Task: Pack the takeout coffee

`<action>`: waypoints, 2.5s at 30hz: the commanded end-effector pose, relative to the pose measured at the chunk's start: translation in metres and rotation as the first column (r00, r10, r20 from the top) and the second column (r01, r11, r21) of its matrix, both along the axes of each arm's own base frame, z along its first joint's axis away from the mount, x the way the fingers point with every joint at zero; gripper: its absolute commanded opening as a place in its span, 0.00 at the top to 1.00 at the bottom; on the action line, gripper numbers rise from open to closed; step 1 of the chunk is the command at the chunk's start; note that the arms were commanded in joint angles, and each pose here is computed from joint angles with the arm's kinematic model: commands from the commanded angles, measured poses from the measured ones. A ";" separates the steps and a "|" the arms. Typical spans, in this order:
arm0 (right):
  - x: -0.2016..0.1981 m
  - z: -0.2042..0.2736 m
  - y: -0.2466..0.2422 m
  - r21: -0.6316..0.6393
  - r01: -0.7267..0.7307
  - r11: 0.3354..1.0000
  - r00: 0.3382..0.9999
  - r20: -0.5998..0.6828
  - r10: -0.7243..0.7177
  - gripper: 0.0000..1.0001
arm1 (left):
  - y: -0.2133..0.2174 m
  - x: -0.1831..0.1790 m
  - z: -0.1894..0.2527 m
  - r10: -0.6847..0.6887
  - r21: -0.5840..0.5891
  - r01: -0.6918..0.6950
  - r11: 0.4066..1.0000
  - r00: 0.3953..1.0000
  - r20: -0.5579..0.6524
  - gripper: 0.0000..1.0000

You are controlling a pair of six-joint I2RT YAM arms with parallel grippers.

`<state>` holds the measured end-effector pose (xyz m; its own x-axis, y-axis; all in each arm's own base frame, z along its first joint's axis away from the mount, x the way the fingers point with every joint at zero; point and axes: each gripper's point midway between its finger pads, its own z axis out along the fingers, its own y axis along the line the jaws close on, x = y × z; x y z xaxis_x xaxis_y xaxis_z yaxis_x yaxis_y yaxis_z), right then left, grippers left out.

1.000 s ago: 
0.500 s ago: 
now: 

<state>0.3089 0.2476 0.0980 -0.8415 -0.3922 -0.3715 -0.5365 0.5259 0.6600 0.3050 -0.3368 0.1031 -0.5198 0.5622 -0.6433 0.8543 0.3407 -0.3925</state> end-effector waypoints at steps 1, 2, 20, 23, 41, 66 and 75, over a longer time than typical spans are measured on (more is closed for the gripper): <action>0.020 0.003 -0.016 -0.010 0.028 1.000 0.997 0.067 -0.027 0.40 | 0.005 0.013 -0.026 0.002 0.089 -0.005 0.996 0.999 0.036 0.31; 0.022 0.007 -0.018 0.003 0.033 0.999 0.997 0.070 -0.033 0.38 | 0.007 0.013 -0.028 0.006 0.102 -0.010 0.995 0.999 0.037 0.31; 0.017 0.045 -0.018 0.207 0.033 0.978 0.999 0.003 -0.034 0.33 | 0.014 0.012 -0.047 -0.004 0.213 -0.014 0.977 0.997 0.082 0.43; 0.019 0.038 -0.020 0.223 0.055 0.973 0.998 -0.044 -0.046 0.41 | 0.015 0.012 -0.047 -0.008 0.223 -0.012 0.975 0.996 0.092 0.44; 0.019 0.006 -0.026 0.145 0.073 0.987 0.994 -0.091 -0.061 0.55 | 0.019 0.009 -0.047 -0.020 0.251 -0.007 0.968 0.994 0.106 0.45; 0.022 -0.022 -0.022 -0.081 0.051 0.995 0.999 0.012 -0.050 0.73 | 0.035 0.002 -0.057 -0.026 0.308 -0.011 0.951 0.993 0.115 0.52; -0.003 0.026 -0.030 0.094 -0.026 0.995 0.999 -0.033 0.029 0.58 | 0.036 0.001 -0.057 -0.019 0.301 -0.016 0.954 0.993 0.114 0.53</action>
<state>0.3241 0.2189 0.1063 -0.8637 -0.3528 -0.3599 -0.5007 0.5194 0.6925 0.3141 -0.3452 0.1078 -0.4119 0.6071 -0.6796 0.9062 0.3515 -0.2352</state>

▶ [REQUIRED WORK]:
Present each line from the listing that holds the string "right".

▶ [TASK OUTPUT]:
arm0 (right):
`<state>` holds the measured end-effector pose (xyz m; its own x-axis, y-axis; all in each arm's own base frame, z along its first joint's axis away from the mount, x the way the fingers point with every joint at zero; point and axes: each gripper's point midway between its finger pads, its own z axis out along the fingers, its own y axis along the line the jaws close on, x = y × z; x y z xaxis_x xaxis_y xaxis_z yaxis_x yaxis_y yaxis_z), right then left, grippers left out.

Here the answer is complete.